Lyft — the ride-hail service that isn’t Uber — announced today that General Motors has invested $500 million in the company, thus closing Lyft’s latest venture funding round and bringing its new total valuation to $5.5 billion.
That’s encouraging news for a company that ranks a distant second to Uber’s $62 billion valuation and multinational operations. But will it be enough to keep Lyft from going the route of Sidecar, another (albeit much smaller) ride-hail competitor that ceased operations last week?
[jump] GM and Lyft are banking on the idea of self-driving cars as the future of transportation — and also as a means to increase revenue while reducing overhead costs. Nothing new here, as Uber is also developing autonomous vehicles and has even launched an engineering lab at Carnegie Mellon University in Pittsburgh.
What is new is support from the world’s second largest automaker.
According to Fortune, in October GM revealed plans to “deploy a fleet of autonomous 2017 Chevrolet Volts at its Warren Technical Center campus in Michigan, from which GM employees will be able to reserve a car and input a destination using a mobile app. The company’s autonomous technology will drive passengers to their desired destination and park nearby for future use.”

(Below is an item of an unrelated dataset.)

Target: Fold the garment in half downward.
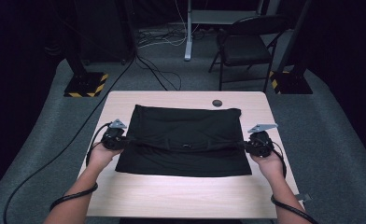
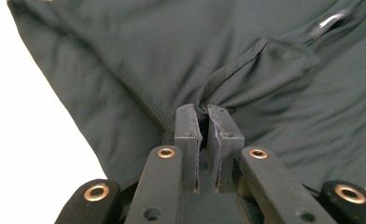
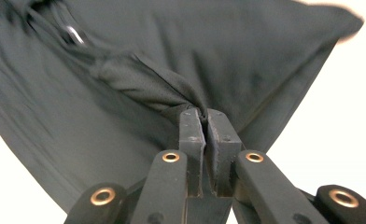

In addition, The New York Times reports that Lyft and GM have another novel idea, too: “G.M. will also work with Lyft to set up a series of short-term car rental hubs across the United States, places where people who do not own cars can pick up a vehicle and drive for Lyft to earn money.”
The logistics aren’t clear yet, but this sounds like a cross between a traditional Hertz-style car rental and Lyft’s current model.
While both Lyft and Uber are determined to seize the driverless car market, the two companies have very different approaches. As BuzzFeed notes, Uber’s method includes developing its own autonomous car technology and building brick-and-mortar research centers, whereas Lyft wants to integrate GM’s already-in-development cars.
Lyft co-founder John Zimmer told BuzzFeed he expects to see the company’s driverless, on-demand cars on the streets within the next 10 years.